10 Biases that Will Mess With Your Mind

Anchoring
When people are overly reliant on the first information they receive. My father had a bad experience with an African-American student in elementary school. He let this experience turn him into a racist as an adult.

Availability
The overreliance on data based on similar experiences, people and values. This prevents inclusion since people, who look like each other, talk like each other and act like each other create homogeneous organizations that rarely question themselves.

Bandwagon Effect
The likelihood that a person will adopt a different belief based on how many people in the group has a similar conviction. I was the only introvert on a team of extroverts. I had to practice my personality opposite as an extrovert to feel connected to my colleagues.

Blind-spot
The failure to recognize our own biases. The Harvard Implicit Association Test has shown that African Americans, LBGTQ, and the elderly show more bias regarding members of their own groups than they did toward Whites, straight people and the young.

Choice
When we make decisions based on positivity even though we know the assumption has flaws.
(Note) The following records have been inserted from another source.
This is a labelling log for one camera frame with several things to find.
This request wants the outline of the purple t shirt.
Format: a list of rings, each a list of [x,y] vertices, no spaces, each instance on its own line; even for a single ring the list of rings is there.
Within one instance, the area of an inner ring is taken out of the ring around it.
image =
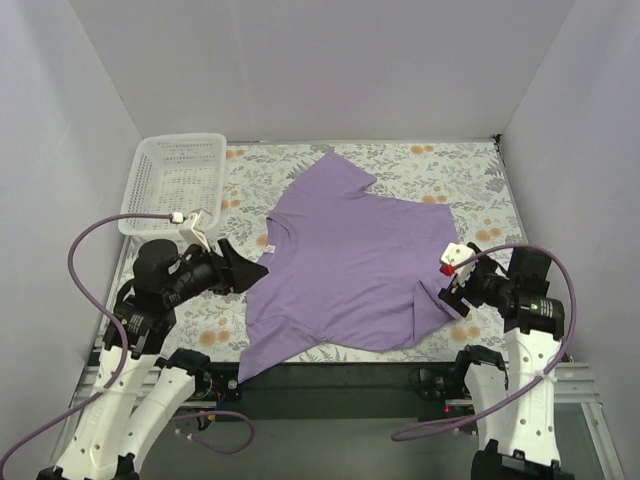
[[[458,239],[450,208],[372,194],[374,182],[330,152],[268,214],[240,381],[320,344],[410,348],[454,319],[439,298],[440,258]]]

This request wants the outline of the white plastic basket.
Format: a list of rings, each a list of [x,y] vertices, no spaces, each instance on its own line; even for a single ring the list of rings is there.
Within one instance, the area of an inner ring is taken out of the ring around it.
[[[218,133],[148,137],[135,151],[121,204],[123,214],[189,214],[203,210],[200,228],[219,229],[226,180],[226,138]]]

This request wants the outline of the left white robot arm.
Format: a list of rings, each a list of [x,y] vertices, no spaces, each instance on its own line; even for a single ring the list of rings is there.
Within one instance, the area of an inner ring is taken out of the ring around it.
[[[70,443],[41,479],[137,479],[152,445],[186,400],[205,398],[213,386],[210,359],[179,348],[160,352],[176,323],[175,310],[210,291],[243,293],[265,277],[222,239],[217,250],[198,244],[184,252],[166,239],[144,243],[133,276],[119,290],[113,314],[123,332],[108,327],[91,394]]]

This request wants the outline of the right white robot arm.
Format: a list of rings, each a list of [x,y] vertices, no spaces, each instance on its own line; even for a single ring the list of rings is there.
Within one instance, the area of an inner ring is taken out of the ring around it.
[[[555,433],[552,362],[564,339],[565,309],[548,297],[548,254],[513,250],[502,269],[472,244],[449,244],[440,270],[450,277],[439,292],[461,316],[483,305],[503,321],[507,353],[483,346],[461,350],[452,373],[454,389],[481,414],[474,479],[566,479]]]
My supervisor tends to make racist remarks but she likes me so I will not confront her on her negative attributes.

Cluster
We all have a tendency to associate patterns with arbitrary events by creating illusions about our experiences with those incidents. In the last month, two Asian American female drivers have cut me off in traffic. Therefore, all Asian American female drivers are dangerous.

Confirmation
We tend to listen to information that confirms our preconceptions about a subject and ignore data that challenges predetermined notions. My faith informs me that homosexuality is a sin which motivated me to lobby against legislation to legalize same sex marriage.

Conservatism
We will favor earlier evidence in making decisions by ignoring newer and more accurate information. Most school children are taught that Columbus discovered the USA. The fact of matter is indigenous people inhabited our continent long before Columbus arrived in our hemisphere.

Ostrich Effect
We will disregard negative information by overlooking it. Our favorite political candidate may make racist and sexist comments on the campaign trail. I will ignore those actions since I like their position on economic issues.

Selective Perception
We sometimes allow our expectations regarding an event to cloud our perception of it in real time. My friend claimed his mostly White team lost to a predominately African American team because the African American officials cheated during the game. Could it be the African American team was just better than the White team?

How have some of these biases made your workplace less inclusive?